* **Description of the task**
Output exactly the lines of the listing below that run from the line with "joint 2: xyz 0 0 0 axis -0.8372" through the line with "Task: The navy". No pictures.

Content starts

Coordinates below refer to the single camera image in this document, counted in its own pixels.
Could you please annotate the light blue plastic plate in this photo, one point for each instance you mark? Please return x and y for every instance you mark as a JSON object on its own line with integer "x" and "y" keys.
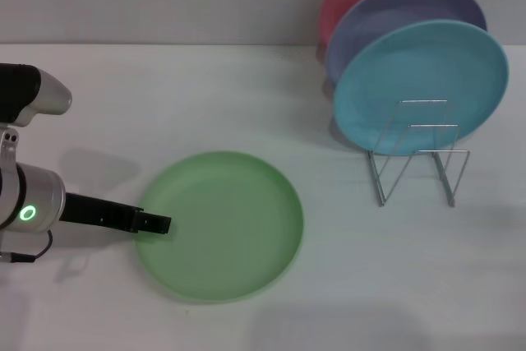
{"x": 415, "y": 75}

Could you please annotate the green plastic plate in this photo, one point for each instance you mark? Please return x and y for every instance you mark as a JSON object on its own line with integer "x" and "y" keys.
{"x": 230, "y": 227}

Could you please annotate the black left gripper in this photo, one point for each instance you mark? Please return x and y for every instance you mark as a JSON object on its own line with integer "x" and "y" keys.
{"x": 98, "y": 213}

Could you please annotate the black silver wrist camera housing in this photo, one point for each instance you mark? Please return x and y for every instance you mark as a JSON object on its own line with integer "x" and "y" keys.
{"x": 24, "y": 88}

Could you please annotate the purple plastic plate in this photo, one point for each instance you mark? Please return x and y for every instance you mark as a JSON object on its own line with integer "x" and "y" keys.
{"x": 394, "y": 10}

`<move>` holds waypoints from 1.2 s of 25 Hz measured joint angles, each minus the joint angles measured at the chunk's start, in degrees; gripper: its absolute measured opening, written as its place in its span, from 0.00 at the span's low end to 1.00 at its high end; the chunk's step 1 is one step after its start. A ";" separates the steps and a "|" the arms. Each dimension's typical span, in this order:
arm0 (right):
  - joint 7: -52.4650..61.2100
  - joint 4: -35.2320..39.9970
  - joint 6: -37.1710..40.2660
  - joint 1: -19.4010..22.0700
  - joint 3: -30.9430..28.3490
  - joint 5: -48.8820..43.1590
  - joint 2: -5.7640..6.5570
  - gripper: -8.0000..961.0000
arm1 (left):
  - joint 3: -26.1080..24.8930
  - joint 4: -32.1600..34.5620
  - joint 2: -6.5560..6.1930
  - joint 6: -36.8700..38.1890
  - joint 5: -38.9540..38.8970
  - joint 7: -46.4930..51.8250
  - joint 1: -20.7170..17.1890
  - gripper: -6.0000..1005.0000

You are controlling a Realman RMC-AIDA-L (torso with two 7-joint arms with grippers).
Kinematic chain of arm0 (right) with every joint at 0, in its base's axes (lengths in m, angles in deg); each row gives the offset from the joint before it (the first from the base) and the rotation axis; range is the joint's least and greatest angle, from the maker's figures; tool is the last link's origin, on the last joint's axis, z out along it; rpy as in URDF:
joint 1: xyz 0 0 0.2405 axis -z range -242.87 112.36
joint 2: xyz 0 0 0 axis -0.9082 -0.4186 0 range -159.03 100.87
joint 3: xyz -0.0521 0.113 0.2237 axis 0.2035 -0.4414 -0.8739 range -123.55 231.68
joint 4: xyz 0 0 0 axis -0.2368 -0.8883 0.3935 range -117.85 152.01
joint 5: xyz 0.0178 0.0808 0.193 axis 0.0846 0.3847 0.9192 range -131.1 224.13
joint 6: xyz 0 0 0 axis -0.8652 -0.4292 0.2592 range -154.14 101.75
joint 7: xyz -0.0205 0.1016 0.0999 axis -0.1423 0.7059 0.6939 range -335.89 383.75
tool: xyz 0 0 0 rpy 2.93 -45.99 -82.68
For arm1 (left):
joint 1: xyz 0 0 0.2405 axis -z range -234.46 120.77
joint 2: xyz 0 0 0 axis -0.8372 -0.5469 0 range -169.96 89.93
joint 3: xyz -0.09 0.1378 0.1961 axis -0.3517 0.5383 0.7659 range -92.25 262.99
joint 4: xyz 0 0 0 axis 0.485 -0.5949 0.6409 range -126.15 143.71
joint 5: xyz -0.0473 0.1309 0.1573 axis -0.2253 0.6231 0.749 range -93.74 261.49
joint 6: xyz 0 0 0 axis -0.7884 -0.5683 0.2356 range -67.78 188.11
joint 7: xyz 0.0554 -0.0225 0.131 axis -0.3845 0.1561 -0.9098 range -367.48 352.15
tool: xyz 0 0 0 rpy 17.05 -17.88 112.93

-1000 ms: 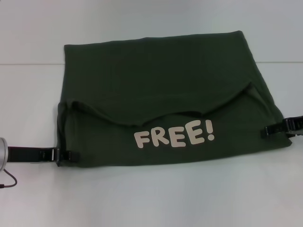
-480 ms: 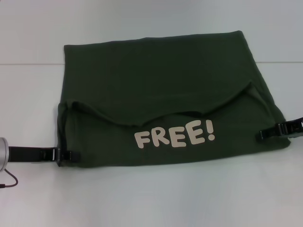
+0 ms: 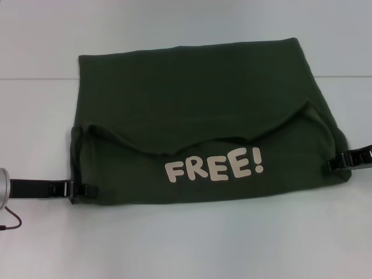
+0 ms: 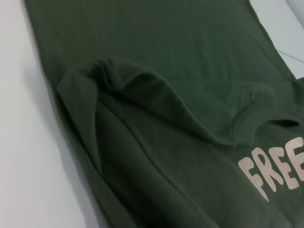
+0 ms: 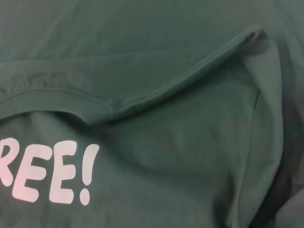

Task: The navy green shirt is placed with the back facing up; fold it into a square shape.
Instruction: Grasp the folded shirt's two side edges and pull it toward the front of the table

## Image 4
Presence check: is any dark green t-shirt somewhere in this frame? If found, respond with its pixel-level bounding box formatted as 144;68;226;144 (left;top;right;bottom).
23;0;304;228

Content ends
Content starts

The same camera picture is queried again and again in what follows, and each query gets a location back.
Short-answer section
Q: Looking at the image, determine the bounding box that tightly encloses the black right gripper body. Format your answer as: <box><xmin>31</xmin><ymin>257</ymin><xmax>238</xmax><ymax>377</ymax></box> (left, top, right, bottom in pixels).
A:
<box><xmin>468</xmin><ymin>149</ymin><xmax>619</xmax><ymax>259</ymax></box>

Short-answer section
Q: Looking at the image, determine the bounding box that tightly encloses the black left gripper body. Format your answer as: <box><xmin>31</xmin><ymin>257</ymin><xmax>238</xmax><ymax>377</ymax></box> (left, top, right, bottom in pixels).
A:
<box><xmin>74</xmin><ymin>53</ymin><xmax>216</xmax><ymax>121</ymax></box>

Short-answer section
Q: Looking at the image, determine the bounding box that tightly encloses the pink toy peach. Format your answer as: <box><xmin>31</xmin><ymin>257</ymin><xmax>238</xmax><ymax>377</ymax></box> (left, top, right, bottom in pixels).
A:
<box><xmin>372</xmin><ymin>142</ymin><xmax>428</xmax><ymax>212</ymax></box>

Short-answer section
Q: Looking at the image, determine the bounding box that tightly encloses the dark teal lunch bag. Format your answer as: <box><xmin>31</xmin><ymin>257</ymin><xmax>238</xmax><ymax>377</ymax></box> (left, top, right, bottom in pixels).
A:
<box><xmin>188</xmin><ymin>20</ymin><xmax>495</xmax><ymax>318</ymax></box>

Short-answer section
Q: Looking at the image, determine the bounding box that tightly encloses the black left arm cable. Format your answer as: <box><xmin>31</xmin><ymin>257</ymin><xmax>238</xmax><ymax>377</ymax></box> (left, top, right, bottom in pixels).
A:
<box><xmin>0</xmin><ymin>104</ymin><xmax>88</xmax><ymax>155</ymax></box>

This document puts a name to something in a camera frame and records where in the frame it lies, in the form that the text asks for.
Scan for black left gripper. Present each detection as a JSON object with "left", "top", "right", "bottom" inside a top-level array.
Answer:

Content ends

* **Worked solution**
joint 2: xyz 0 0 0 axis -0.8372 -0.5469 0 range -169.96 89.93
joint 3: xyz -0.09 0.1378 0.1961 axis -0.3517 0.5383 0.7659 range -92.25 262.99
joint 4: xyz 0 0 0 axis 0.485 -0.5949 0.6409 range -126.15 143.71
joint 5: xyz -0.0473 0.1309 0.1573 axis -0.2253 0.6231 0.749 range -93.74 261.49
joint 6: xyz 0 0 0 axis -0.7884 -0.5683 0.2356 range -67.78 188.11
joint 7: xyz 0.0554 -0.0225 0.131 axis -0.3845 0.1561 -0.9098 range -367.48 352.15
tool: xyz 0 0 0 rpy 17.05 -17.88 112.93

-1000 ms: 
-480 ms: 
+0 ms: 
+0 ms: 
+0 ms: 

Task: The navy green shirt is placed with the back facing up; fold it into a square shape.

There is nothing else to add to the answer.